__Your instructions__. Find the string "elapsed" in the listing below and return each line it appears in.

== Segment start ==

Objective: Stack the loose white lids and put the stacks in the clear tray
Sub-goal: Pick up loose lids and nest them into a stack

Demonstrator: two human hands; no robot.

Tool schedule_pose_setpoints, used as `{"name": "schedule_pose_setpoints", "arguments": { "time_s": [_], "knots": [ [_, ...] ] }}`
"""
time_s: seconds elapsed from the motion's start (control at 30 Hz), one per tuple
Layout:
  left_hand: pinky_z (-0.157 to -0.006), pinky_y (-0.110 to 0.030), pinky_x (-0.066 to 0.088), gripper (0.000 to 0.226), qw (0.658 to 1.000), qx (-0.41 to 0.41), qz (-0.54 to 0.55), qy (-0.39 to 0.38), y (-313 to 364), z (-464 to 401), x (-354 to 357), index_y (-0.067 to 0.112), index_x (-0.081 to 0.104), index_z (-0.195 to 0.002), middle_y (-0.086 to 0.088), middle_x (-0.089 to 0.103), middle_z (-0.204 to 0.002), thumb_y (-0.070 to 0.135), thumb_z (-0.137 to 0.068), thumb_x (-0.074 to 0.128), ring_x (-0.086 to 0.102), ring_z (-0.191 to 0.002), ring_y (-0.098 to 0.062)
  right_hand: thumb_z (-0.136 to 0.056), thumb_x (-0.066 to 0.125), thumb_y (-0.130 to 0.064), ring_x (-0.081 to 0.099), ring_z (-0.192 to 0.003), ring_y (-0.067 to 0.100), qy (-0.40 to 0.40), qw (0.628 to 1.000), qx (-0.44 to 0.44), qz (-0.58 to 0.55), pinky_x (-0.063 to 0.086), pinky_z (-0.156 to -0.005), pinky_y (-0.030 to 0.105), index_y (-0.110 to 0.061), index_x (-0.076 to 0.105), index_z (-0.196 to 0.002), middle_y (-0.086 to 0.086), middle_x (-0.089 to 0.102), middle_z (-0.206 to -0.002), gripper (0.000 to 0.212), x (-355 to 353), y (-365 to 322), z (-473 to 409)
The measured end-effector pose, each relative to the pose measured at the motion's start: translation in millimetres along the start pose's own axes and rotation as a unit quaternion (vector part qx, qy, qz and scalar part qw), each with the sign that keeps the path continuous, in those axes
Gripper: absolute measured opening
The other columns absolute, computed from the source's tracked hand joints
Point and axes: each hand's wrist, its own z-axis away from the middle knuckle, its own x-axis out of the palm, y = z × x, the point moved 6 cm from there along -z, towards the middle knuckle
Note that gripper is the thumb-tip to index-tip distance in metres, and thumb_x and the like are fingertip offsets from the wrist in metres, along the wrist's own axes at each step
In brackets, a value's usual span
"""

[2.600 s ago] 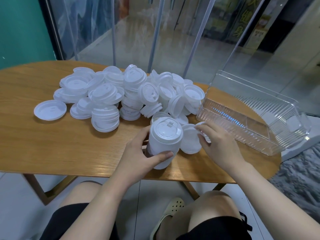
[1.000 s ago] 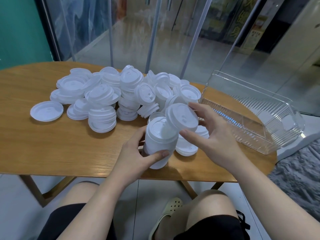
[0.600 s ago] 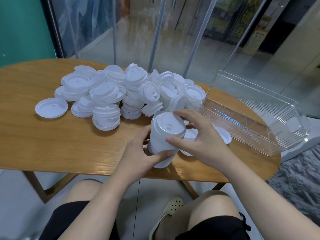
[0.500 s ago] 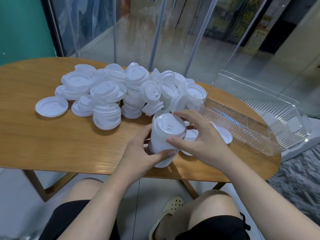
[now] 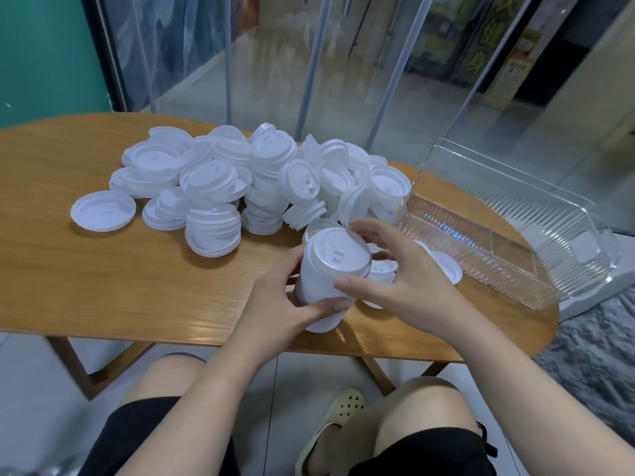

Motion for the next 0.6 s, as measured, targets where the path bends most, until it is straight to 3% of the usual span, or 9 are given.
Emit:
{"name": "schedule_pose_setpoints", "arguments": {
  "time_s": [0.1,0.17,0.23,0.4,0.47,0.53,0.6],
  "knots": [
    [-0.081,-0.007,0.048,0.076,1.0,-0.004,0.001,0.0,1,0,-1,0.053,0.056,-0.127,0.03,0.067,-0.119,0.027,-0.067,0.094,0.061,-0.112,0.005,-0.084,0.065,-0.06,0.055,-0.127,-0.001,0.026,0.999,-0.002,-0.029,0.044,-0.102,0.023,-0.037,0.057,-0.134,-0.021,0.063,-0.13,0.056,-13,11,-2],
    [-0.081,-0.005,0.047,0.076,1.0,-0.006,-0.003,0.001,1,0,-1,0.055,0.055,-0.126,0.034,0.066,-0.118,0.025,-0.067,0.094,0.059,-0.111,0.009,-0.093,0.064,-0.035,0.056,-0.122,-0.003,0.06,0.998,0.01,-0.002,0.046,-0.101,0.025,-0.029,0.062,-0.131,-0.018,0.064,-0.127,0.038,-22,30,-7],
    [-0.081,-0.004,0.046,0.076,1.0,-0.007,-0.009,0.001,0,0,-1,0.057,0.054,-0.125,0.036,0.064,-0.118,0.025,-0.069,0.094,0.058,-0.111,0.011,-0.095,0.062,-0.015,0.055,-0.115,-0.003,0.059,0.994,0.041,0.082,0.045,-0.104,0.028,-0.023,0.064,-0.129,-0.013,0.063,-0.128,0.036,-23,53,-12],
    [-0.081,-0.005,0.047,0.076,1.0,-0.006,-0.01,0.002,0,0,-1,0.056,0.054,-0.124,0.036,0.065,-0.117,0.024,-0.068,0.094,0.058,-0.111,0.011,-0.093,0.063,-0.019,0.058,-0.124,0.017,-0.055,0.968,0.055,0.24,0.041,-0.111,0.045,-0.016,0.069,-0.128,-0.006,0.065,-0.134,0.036,3,95,-15],
    [-0.081,-0.004,0.046,0.075,1.0,-0.005,-0.012,0.0,1,1,-1,0.057,0.054,-0.123,0.038,0.064,-0.116,0.023,-0.069,0.094,0.058,-0.11,0.012,-0.093,0.063,-0.018,0.061,-0.108,0.014,-0.037,0.963,0.027,0.265,0.042,-0.105,0.043,-0.021,0.073,-0.116,-0.01,0.07,-0.116,0.025,6,97,-14],
    [-0.081,-0.005,0.047,0.075,1.0,-0.006,-0.01,-0.001,1,0,-1,0.057,0.055,-0.123,0.037,0.065,-0.116,0.025,-0.068,0.094,0.058,-0.11,0.011,-0.094,0.063,-0.015,0.056,-0.084,0.009,-0.001,0.965,0.002,0.262,0.042,-0.09,0.037,-0.024,0.071,-0.096,-0.017,0.064,-0.086,0.012,4,96,-14],
    [-0.081,-0.006,0.048,0.074,1.0,-0.011,-0.003,-0.003,0,0,-1,0.055,0.056,-0.125,0.034,0.067,-0.117,0.031,-0.065,0.093,0.06,-0.11,0.009,-0.096,0.063,-0.014,0.054,-0.075,0.011,0.034,0.973,-0.004,0.227,0.039,-0.078,0.033,-0.022,0.068,-0.089,-0.015,0.059,-0.073,0.012,-1,94,-13]
  ]
}}
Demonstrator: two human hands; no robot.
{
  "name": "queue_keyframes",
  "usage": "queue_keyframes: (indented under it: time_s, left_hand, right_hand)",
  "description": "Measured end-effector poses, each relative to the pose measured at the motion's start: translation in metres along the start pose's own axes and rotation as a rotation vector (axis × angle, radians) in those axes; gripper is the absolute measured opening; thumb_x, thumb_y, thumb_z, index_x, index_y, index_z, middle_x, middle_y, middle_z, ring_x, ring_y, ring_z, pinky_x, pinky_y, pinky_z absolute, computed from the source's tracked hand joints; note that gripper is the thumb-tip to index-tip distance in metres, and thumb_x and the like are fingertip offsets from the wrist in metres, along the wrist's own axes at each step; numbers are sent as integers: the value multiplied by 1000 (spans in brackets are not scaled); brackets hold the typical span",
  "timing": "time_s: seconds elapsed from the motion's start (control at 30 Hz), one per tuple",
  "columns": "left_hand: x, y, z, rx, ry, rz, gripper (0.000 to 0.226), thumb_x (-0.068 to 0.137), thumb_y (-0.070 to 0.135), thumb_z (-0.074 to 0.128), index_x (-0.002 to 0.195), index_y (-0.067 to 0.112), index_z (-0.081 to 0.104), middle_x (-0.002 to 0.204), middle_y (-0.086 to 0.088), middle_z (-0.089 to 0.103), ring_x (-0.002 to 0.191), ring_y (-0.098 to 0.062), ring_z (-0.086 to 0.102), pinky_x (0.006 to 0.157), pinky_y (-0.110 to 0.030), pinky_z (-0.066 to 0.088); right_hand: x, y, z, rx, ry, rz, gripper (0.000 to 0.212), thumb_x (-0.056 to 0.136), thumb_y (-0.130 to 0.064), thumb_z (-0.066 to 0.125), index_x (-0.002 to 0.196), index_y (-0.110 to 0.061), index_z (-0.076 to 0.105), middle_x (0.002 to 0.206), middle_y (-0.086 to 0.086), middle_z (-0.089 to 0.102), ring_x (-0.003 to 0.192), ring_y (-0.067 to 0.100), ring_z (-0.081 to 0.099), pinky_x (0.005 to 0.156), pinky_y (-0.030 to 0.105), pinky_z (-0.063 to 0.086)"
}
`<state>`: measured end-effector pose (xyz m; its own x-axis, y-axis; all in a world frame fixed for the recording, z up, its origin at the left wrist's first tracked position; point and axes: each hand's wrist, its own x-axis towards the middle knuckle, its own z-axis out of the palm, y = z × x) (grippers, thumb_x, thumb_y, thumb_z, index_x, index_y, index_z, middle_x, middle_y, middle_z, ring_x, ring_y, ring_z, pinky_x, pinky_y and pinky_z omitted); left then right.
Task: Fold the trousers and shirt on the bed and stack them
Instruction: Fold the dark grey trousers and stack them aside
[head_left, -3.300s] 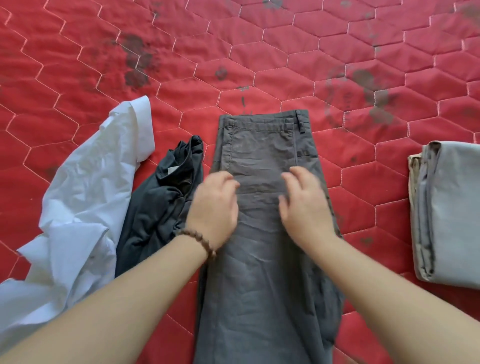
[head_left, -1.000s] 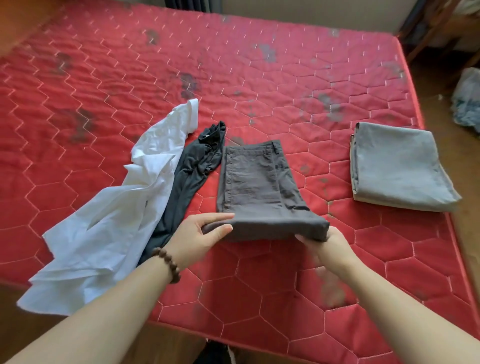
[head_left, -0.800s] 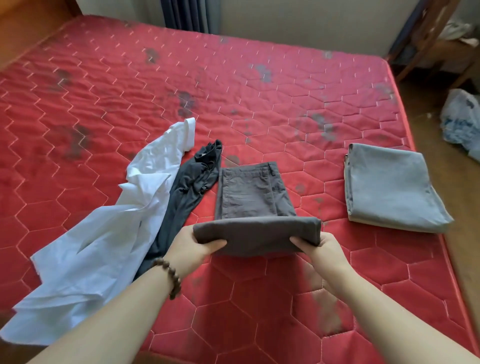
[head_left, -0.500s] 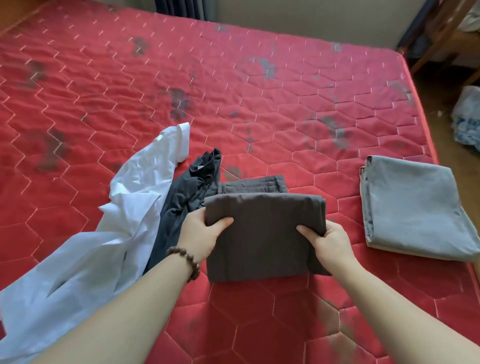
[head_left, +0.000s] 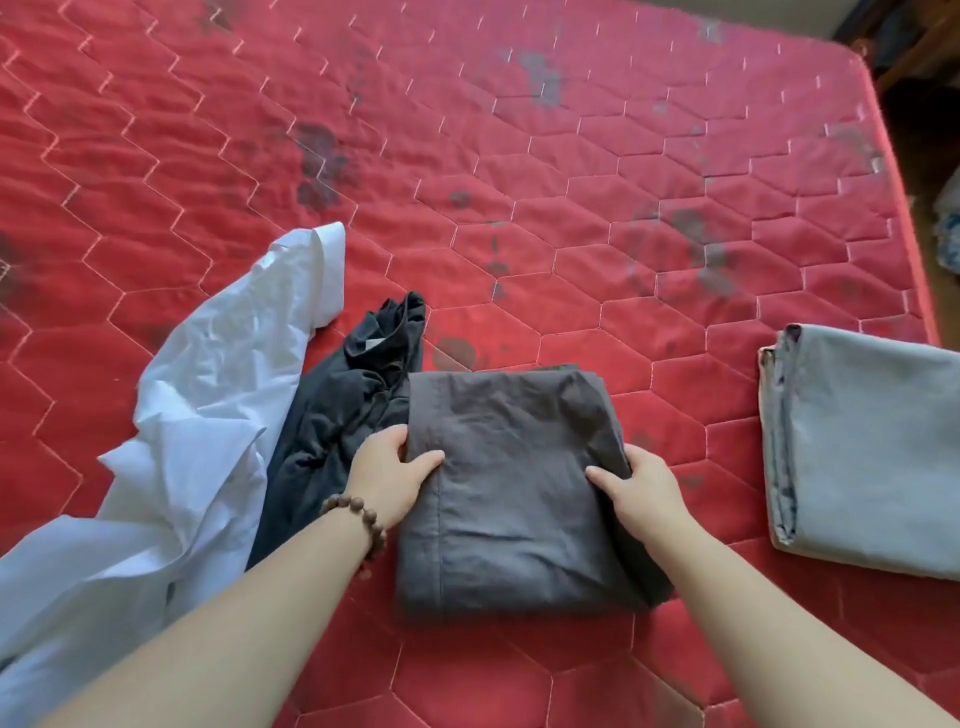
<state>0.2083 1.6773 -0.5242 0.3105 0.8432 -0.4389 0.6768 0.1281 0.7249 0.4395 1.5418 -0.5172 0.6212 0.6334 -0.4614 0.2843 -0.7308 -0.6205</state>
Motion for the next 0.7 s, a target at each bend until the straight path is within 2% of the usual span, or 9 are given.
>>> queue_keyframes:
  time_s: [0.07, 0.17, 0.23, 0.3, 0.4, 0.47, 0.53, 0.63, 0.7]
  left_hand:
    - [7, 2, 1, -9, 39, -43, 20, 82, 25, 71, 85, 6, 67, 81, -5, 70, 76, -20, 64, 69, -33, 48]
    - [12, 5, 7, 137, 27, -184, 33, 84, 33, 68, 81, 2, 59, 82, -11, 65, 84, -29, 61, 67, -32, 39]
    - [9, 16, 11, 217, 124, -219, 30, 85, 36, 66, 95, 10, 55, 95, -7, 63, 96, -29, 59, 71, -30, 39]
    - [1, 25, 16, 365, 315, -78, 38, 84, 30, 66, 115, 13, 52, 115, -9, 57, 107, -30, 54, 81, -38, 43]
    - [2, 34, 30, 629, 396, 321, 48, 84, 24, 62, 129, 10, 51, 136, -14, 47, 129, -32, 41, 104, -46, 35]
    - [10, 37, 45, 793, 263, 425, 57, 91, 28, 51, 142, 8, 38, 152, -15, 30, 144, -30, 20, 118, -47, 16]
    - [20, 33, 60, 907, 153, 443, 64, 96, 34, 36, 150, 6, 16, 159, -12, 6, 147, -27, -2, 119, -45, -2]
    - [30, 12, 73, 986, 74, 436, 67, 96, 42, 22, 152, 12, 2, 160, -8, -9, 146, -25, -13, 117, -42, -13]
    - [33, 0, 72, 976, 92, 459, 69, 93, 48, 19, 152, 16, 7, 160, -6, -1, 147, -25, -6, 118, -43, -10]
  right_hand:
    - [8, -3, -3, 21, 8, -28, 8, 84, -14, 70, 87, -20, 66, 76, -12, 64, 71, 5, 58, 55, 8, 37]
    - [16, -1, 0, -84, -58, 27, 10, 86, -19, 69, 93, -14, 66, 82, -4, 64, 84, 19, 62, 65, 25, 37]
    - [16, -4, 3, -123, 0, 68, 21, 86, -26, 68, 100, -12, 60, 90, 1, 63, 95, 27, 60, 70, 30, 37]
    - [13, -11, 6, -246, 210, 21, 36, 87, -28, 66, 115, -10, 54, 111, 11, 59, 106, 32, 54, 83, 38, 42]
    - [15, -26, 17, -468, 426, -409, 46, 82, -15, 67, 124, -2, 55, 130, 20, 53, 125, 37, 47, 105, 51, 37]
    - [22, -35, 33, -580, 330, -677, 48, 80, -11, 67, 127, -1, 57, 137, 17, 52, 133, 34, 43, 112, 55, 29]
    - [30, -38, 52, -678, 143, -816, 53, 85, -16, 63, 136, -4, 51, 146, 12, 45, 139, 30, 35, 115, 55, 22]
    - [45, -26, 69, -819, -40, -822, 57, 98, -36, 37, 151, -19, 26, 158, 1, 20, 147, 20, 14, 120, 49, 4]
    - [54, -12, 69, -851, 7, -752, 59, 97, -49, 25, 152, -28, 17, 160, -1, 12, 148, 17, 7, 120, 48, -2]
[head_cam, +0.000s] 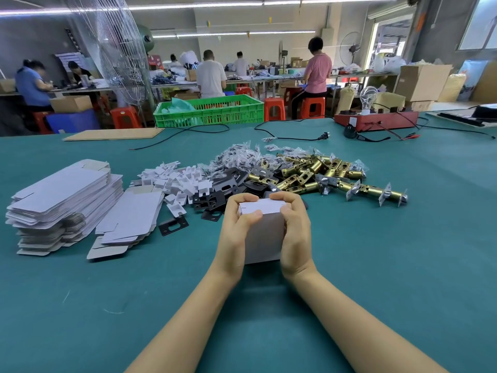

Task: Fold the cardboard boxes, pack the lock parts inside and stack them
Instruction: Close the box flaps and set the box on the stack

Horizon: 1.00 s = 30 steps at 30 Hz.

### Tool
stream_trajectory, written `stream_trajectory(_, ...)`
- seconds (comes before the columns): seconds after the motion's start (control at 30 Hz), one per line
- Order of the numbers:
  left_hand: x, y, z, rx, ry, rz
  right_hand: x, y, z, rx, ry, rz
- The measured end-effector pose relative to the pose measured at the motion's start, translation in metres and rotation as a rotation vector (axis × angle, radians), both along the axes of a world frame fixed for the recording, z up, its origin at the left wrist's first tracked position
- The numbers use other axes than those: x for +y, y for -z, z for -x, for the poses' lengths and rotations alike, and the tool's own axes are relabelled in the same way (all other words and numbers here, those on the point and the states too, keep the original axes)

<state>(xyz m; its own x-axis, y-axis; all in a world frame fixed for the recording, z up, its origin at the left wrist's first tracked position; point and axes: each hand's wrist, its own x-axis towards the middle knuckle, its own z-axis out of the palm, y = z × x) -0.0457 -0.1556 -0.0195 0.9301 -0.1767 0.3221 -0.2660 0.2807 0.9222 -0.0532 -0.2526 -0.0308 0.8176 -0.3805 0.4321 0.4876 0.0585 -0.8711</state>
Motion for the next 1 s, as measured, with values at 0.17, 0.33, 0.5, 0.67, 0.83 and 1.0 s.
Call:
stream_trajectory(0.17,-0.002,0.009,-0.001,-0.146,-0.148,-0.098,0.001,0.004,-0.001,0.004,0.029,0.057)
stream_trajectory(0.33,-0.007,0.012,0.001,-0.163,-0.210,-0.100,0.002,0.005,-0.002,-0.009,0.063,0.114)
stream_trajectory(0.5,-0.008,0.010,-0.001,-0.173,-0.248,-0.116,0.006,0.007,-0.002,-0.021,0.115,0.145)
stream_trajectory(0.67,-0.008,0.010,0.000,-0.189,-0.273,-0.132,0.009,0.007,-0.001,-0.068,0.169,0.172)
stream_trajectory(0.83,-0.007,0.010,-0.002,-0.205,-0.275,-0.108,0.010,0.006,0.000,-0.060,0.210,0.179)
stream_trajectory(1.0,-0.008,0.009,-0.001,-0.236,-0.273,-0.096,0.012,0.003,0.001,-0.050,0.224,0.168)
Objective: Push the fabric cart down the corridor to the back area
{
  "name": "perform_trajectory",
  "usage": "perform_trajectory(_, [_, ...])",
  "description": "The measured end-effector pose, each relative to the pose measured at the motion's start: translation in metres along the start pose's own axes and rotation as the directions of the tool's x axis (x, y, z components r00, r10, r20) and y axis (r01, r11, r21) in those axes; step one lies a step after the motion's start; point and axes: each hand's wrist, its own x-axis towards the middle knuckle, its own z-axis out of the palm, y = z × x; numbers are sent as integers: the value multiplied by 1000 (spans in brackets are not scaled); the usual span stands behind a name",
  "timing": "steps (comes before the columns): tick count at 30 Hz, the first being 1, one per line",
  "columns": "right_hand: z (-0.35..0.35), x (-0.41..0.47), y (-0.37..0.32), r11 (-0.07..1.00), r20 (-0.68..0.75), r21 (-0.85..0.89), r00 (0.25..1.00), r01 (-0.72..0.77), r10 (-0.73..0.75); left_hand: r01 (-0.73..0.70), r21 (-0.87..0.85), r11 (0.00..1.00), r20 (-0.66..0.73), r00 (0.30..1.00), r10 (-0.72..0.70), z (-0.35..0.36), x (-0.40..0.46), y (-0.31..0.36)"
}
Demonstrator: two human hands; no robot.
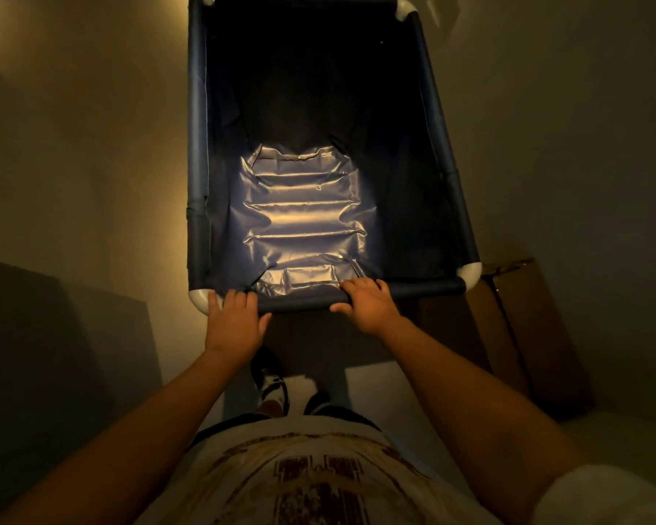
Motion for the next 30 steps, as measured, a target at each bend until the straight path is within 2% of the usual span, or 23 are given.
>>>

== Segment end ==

__Task answer__.
time_s: seconds elapsed from the motion's start (control at 30 Hz), one per tuple
  "timing": "time_s: seconds elapsed from the motion's start (control at 30 Hz), one per tuple",

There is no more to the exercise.